Dataset records:
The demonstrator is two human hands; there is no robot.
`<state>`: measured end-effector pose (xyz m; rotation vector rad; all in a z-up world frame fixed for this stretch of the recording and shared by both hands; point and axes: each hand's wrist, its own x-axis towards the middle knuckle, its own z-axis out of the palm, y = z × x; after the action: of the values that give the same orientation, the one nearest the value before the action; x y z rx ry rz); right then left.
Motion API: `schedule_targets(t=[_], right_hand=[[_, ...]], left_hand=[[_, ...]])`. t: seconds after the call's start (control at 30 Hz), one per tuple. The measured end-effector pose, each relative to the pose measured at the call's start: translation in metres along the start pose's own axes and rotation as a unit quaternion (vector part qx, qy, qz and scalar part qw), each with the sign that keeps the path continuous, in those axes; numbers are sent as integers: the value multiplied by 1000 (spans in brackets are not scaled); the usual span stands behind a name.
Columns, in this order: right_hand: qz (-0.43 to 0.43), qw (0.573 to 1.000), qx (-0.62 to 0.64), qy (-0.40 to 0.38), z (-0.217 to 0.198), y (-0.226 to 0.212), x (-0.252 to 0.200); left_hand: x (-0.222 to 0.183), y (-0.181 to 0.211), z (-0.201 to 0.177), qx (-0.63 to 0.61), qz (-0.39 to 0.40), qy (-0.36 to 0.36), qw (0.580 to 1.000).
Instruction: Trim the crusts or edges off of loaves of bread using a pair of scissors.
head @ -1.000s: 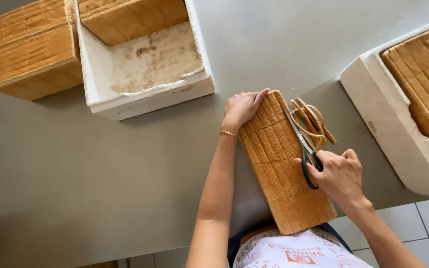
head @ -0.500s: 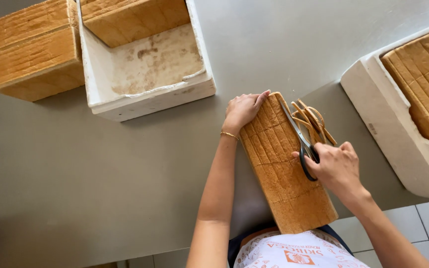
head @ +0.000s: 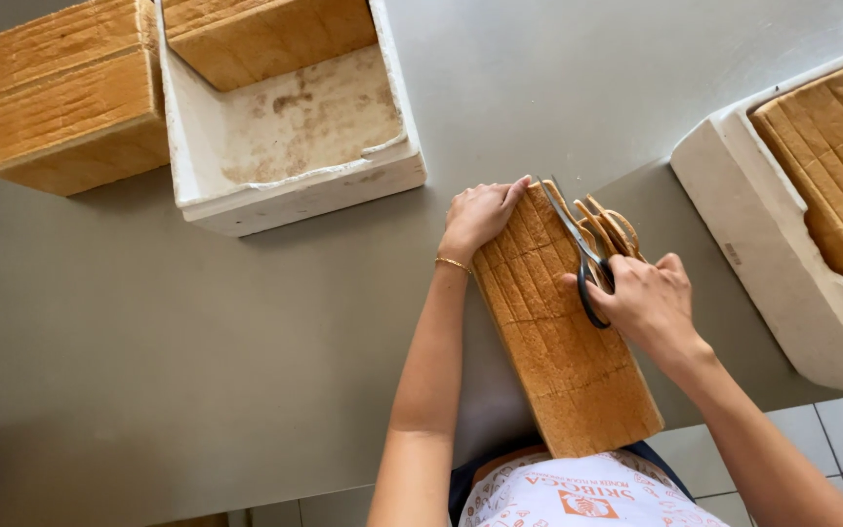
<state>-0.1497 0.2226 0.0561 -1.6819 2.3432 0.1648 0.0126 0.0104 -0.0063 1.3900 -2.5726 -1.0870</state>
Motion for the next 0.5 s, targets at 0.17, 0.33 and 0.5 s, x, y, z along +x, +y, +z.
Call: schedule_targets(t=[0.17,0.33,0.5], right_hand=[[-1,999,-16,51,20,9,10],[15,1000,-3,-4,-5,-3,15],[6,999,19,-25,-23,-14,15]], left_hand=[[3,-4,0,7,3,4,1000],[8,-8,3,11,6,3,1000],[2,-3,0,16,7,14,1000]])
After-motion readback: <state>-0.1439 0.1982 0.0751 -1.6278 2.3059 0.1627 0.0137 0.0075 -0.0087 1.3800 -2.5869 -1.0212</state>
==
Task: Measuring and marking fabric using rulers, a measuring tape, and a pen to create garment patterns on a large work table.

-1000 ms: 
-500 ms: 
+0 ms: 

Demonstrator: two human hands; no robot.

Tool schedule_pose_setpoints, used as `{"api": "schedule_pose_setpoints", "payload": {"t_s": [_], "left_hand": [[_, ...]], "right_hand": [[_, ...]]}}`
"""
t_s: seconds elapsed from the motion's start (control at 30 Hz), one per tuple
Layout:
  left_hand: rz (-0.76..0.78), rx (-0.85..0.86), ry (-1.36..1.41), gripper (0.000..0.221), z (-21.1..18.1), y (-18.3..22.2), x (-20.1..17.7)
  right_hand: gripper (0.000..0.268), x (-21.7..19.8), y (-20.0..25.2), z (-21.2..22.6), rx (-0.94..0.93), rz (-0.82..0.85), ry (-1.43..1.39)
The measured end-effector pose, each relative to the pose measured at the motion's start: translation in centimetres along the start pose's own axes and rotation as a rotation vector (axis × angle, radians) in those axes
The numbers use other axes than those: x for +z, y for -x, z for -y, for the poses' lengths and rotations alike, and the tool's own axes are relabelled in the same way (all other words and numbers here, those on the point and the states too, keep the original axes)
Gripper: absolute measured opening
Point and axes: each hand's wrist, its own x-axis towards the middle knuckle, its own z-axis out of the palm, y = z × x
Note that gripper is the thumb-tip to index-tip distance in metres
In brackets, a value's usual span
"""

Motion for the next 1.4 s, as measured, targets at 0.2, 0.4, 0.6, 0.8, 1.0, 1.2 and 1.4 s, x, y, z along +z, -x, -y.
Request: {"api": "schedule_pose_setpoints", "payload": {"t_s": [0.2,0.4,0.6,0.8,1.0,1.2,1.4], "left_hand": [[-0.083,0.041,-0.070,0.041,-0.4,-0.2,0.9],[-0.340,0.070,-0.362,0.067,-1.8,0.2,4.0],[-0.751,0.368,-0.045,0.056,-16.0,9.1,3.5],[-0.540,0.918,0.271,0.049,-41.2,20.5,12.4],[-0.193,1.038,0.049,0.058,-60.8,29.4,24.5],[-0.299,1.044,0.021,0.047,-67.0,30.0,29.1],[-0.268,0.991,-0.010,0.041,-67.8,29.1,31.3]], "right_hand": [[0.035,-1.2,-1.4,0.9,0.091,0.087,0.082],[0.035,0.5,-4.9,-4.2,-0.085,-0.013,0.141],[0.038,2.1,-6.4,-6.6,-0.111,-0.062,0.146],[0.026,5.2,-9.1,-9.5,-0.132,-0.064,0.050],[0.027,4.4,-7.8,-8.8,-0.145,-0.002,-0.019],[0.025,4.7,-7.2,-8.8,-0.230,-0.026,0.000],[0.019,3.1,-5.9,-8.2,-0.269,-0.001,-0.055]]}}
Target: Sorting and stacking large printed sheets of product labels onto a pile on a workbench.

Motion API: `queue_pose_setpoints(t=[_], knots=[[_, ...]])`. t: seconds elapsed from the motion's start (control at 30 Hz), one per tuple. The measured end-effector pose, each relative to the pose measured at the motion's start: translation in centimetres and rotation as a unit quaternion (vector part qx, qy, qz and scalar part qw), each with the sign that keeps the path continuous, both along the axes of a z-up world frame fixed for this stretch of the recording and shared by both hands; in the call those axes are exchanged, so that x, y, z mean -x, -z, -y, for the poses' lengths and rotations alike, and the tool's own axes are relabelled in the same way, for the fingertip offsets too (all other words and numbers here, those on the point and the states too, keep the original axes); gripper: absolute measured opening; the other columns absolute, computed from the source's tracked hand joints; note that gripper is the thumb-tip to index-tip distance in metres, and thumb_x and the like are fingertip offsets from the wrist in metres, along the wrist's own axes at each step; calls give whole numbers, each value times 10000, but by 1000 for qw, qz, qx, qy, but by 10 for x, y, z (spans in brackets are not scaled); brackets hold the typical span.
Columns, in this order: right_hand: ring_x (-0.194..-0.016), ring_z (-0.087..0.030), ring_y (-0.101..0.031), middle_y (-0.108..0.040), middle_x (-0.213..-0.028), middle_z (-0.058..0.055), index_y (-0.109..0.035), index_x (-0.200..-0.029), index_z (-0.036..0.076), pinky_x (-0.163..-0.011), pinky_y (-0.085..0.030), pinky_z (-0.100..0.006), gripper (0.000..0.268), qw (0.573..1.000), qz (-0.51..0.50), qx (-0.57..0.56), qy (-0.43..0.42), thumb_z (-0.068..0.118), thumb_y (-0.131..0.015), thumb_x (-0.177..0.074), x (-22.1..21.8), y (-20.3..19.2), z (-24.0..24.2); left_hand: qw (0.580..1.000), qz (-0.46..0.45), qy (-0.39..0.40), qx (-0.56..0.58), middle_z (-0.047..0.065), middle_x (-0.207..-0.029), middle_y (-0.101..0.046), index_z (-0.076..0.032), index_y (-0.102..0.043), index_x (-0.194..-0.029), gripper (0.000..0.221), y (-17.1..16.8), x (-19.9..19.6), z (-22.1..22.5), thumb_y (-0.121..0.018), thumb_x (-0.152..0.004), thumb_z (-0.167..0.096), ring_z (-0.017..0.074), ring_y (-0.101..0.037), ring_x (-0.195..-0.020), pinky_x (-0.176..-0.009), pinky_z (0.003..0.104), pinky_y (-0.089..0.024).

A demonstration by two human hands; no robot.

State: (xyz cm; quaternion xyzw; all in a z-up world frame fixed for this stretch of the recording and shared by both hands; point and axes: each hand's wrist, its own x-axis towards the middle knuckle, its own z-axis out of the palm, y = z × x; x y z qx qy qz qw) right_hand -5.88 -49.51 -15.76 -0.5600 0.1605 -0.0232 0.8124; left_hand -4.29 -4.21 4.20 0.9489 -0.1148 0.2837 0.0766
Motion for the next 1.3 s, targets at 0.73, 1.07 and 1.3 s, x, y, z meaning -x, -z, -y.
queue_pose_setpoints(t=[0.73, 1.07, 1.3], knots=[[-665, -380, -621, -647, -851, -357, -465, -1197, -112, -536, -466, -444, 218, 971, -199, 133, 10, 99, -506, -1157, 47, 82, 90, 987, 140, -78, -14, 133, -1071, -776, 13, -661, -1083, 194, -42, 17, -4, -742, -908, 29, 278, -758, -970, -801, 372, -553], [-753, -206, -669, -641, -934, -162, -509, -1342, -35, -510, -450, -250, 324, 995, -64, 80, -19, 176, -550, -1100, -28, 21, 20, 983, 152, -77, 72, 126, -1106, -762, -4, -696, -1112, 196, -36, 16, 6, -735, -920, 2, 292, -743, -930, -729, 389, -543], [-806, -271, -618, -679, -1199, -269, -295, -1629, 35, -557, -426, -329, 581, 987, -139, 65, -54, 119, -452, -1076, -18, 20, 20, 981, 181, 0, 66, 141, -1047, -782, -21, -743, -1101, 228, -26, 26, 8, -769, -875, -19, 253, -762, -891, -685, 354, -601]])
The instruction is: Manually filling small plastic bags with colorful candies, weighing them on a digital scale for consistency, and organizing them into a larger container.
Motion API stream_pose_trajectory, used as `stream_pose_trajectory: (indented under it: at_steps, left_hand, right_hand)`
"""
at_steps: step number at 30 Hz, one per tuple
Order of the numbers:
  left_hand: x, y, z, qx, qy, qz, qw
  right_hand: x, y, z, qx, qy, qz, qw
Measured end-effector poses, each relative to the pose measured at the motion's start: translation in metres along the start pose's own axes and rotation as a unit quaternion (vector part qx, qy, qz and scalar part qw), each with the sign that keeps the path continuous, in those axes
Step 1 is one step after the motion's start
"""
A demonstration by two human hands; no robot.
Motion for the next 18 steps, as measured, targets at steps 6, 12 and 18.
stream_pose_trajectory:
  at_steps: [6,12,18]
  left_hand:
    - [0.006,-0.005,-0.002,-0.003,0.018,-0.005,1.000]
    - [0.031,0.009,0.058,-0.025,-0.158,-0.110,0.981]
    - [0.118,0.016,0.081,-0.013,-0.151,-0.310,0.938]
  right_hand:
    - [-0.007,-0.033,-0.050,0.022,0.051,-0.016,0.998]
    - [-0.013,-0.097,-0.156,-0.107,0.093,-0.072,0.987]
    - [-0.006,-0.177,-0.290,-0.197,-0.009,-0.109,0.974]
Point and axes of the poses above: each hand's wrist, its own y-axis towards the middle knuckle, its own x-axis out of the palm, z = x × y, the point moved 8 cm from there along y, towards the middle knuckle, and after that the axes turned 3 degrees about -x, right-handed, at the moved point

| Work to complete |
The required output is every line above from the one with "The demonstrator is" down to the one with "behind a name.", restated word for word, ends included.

| Answer area |
The demonstrator is two human hands; there is no robot.
`<state>`: measured end-effector pose (xyz m; rotation vector rad; all in a z-up world frame fixed for this stretch of the recording and shared by both hands; point and axes: each hand's wrist, its own x-axis towards the middle knuckle, its own z-axis out of the palm, y = z × x; after the action: of the values that give the same orientation, the one nearest the value before the action; x y z rx ry rz); right then left.
Motion API: `schedule_targets(t=[_], right_hand=[[_, ...]], left_hand=[[_, ...]])`. t: seconds after the call's start (control at 30 Hz), one per tuple. The measured end-effector pose, each relative to the pose measured at the call's start: translation in metres along the start pose's own axes and rotation as a unit quaternion (vector part qx, qy, qz and scalar part qw), each with the sign that keeps the path continuous, in those axes; numbers are sent as integers: the value multiplied by 1000 (spans in brackets are not scaled); the usual span stands behind a name.

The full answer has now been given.